The thing is, the NLRA’s rules don’t apply to independent contractors. So, figuring out if a worker is an employee or an independent contractor is a really big deal for businesses. Both the Obama and Trump eras used this super old ten-factor test, made up in a 1968 Supreme Court case, to decide what a worker was. But the NLRB also looks at whether contractors can make or lose big money on their own, like if they can work for other businesses, hire their own team, or own their work.
Here’s where things got messy. The NLRB under Obama saw this money-making opportunity as one piece of the puzzle to figure out if a contractor was running their own show. But then, under Trump, the NLRB said this money-making opportunity was the main event of the test.
Fast forward to The Atlanta Opera ruling. It basically said, “Nope, we’re not focusing on this money-making stuff anymore to see if a worker is protected by the NLRA.” It argued against the idea that being an entrepreneur is the most important part of this legal analysis. The ruling decided to go back to the way things were done during the Obama era in a case involving FedEx, and said “thanks, but no thanks” to other standards like one they use in California, the “ABC test”. The NLRB still thinks that entrepreneurial opportunity matters, but insists on looking at the bigger picture, like if workers can work for other companies, own their work, or make key business decisions.
This decision keeps up the NLRB’s habit of favoring workers, making it easier for workers (and unions) to show they’re employees under the NLRA, not independent contractors.

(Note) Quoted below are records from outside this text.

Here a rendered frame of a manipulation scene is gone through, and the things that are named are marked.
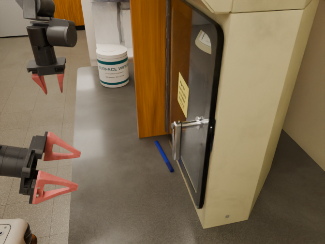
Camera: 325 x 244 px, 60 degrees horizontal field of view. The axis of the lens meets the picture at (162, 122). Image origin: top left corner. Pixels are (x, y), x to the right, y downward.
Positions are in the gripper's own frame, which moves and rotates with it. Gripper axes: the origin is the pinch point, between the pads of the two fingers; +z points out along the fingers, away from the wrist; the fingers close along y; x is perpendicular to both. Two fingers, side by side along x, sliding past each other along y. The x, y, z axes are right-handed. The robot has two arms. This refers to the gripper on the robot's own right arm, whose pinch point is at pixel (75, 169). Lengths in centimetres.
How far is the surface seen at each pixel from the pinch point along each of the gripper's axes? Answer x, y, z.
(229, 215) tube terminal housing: 1.3, -7.3, 34.7
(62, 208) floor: 115, 86, 7
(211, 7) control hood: -38.0, -7.6, 11.1
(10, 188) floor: 128, 110, -29
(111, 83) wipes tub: 11, 67, 12
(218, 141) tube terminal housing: -17.7, -7.5, 22.2
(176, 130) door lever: -15.7, -3.3, 15.9
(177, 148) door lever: -11.8, -3.3, 17.6

Employers take note! There are a bunch of different laws that use different tests and definitions for workers. This Atlanta Opera ruling changes the game for who counts as a worker under the NLRA, giving employees (not contractors) the right to form unions and protections against unfair work practices. But remember, it doesn’t say anything about whether a worker is an employee or contractor under other state or federal laws.